Sin pensarlo, David agarró al bebé con más fuerza. No podía crecer tan rápidamente. No…
– Bueno ya está -dijo Liz, en tono de triunfo y también ligeramente sorprendida-. Ha sido muy rápido, incluso para mí. Supongo que yo también me he dejado llevar por la historia. Ya puedes relajarte.
Por primera vez, David se dio cuenta de que tenía los músculos agarrotados de permanecer inmóvil. Se puso al bebé contra el pecho y movió el brazo bajo ella.
– Dámela -dijo Liz, mientras posaba el bosquejo en la mesa y alargaba los brazos.
David se la entregó y miró el dibujo.
– Es asombroso -comentó con sinceridad, contemplando la imagen.
Era exactamente lo que ella había descrito: las manos de un hombre sosteniendo a un bebé. Sencillo, pero intenso. Había poder en aquel dibujo. Las manos del hombre, sus propias manos, sujetaban al bebé de una manera que transmitía la protección y el amor. Aquél no era un padre que permitiría que se le hiciera daño a su hija.
– ¿Cómo lo has hecho? -le preguntó. ¿Sería la curvatura de sus dedos, o las sombras? Él nunca había tenido un bebé en brazos. Y basándose en aquel bosquejo, uno podría pensar que lo había hecho durante años.
– Primero dibujé al bebé -respondió Liz, mientras acostaba a la niña en el cochecito-. Cuando yo te hablaba, tú comenzaste a sostenerla de una forma distinta. No puedo explicarte por qué, pero conectaste con lo que te estaba diciendo. Esperé a que realmente estuvieras involucrado en ello y empecé a dibujar como loca -le explicó sonriendo-. Lo de hablar es una técnica que aprendí en una clase. El profesor dijo que la mejor forma de conseguir que una persona haga exactamente lo que tú quieres es hacer que sienta lo que quieres que sienta la gente cuando vea el dibujo. Suena raro, pero algunas veces funciona.

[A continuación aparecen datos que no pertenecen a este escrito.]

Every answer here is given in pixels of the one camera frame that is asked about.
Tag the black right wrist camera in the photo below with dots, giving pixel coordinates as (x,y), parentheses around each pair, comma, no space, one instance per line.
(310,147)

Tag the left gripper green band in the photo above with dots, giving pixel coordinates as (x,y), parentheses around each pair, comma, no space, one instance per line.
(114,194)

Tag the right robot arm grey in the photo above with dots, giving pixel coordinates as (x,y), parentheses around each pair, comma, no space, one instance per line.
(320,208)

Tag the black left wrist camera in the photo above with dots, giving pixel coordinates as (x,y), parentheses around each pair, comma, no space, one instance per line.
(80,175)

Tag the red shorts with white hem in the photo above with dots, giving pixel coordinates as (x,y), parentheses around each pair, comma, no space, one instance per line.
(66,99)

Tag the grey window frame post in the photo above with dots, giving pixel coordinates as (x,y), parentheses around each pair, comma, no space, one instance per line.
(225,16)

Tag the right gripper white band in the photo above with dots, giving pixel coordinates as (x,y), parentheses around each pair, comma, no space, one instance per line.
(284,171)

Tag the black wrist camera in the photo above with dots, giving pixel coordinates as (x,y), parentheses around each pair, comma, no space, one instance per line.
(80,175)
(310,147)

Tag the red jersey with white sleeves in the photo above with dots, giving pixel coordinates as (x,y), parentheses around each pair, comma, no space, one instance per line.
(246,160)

Tomó la carpeta y observó el boceto.
– Les va a encantar. Lo cual significa que eres mi modelo oficial y que necesito que firmes un contrato.
El bebé comenzó a gimotear.
– Por aquí hay alguien que se está despertando y me imagino que ninguno de los dos está listo para la responsabilidad de tratar con la niña. Voy a llevarla a la guardería y después te daré un formulario de contrato. ¡Ah! Y me costean los gastos de este trabajo, así que incluso puedo pagarte.
– ¿Dinero?
– Ésa es la manera más corriente, sí -respondió ella, con los ojos muy abiertos de diversión e impaciencia-. ¿Se te había ocurrido algo distinto?
– Una comida.
– Acepto.
David eligió un pequeño restaurante junto al río. Era tarde, casi la una y media y la mayoría de la gente ya había comido y se había marchado. David y ella tenían el restaurante casi para ellos solos.
– Cuéntame qué tal se vive de ilustradora comercial -le dijo David, cuando estuvieron sentados en su mesa-. ¿Siempre trabajas por libre?
Liz sacudió la cabeza.
– No, no -respondió. En aquel momento, apareció un camarero con una jarra de agua fría-. Pero tampoco por cuenta ajena. Yo encuentro los encargos y me distribuyo la jornada de trabajo. Estoy intentando reunir una carpeta de buenos trabajos, así que últimamente soy muy quisquillosa con los encargos que acepto. Son tiempos de escasez, pero me las arreglo.
– ¿Y cómo encaja Children's Connection en tus planes?
Liz arrugó la nariz.
– Esto no lo hago por dinero. Pagan muy poco. Pero es una buena oportunidad de darme a conocer.Además, soy toda una fan de lo que hacen.